While it’s not possible to completely eliminate all paper forms and exams, digital signature tools can help schools move forms online, freeing up both time and money. Going digital will also equip schools with information faster through a shared communication platform, rather than waiting for a student to return a form days or weeks later.
We can all agree, reports bring value through updating parents on crucial student performance – yet how often do these printed progress reports gather dust once the term ends?
Globally, schools are rethinking the traditional report card to make student data more user-friendly, and available across multiple platforms. At the basic level, digital reports can reduce paper waste. For more tech-savvy schools, a dashboard with student performance data can help provide parents and teachers with valuable school information in an accessible way.
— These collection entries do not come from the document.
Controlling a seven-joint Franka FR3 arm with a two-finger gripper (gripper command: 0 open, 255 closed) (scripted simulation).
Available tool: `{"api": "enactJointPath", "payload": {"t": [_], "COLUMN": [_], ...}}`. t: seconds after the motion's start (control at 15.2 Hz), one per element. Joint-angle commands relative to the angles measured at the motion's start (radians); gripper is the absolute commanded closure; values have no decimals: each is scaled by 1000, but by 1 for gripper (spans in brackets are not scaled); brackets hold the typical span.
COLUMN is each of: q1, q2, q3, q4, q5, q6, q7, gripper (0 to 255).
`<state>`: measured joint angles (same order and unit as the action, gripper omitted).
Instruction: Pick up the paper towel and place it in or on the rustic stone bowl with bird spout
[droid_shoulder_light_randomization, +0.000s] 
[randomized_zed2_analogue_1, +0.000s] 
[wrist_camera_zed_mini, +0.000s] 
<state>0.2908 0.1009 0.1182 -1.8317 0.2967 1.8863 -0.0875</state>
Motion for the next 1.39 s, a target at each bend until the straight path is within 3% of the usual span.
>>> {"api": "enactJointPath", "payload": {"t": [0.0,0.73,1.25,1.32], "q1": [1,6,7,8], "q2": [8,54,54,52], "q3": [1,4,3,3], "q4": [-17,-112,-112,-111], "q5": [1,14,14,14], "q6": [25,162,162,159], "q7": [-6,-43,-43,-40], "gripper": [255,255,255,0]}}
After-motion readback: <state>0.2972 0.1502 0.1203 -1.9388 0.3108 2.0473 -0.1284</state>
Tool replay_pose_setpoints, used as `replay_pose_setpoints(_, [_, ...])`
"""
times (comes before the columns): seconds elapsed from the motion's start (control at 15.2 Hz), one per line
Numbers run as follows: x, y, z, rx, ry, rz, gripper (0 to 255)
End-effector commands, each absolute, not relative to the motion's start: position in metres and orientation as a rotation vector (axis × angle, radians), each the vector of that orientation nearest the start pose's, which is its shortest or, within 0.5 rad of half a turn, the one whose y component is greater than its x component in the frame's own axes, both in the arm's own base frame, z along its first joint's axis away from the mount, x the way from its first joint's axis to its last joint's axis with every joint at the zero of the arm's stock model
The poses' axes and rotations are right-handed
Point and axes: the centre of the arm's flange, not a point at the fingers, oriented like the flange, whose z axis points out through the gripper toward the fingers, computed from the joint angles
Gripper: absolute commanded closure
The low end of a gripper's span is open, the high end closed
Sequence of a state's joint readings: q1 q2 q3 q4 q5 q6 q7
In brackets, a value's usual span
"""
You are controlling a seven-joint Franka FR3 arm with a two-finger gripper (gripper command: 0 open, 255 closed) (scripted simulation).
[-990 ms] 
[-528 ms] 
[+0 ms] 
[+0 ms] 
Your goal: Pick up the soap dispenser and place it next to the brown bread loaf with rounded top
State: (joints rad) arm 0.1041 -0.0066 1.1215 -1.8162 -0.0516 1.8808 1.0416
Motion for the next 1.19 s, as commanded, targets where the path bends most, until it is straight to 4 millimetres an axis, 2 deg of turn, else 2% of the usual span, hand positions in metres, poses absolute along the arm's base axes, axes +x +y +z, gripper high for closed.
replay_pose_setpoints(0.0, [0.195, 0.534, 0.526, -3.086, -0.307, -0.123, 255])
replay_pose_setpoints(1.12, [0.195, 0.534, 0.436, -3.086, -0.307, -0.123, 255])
Reports are no longer filed away and forgotten. Rather, they can be easily used for further supporting students.
With paper-based systems come paper-based records – and this means recordkeeping. Filing takes time and energy to keep records tidy, and also takes up physical space in your schools. In fact, the “associated costs could be as much as 31 times the purchasing cost of paper, which includes not only actual price, but storage, copying, printing, postage, disposal, and recycling.”
Paper-based systems are characterised by complex and time-intensive processes, where misplaced files and missing information are more likely to occur. Therefore, making the transition simplifies your school operations for the better – more time for your staff, and faster information flow for parents!
* Paper and planet Earth: Evaluating the environmental cost
At the end of the day, reducing paper is a win-win for your school and for our planet.
To create one tonne of paper, it takes 24 trees, 90,000 litres of water, and 8,200 kilowatt hours of electricity, as well as oil and bleach. The process of creating paper also pollutes the air, not to mention the amount of landfill that’s produced from paper waste in schools. Printing also creates a significant amount of waste, with over 5,000 tonnes of material going into landfill every year.
Over to you
For a long time, paper has been the go-to for schools, fuelling worksheet photocopying sprees and driving the majority of school community communication via physical newsletters.
However, it doesn’t have to be this way. How many hours and dollars could you be reinvesting into nurturing your students, and building a tight-knit school community?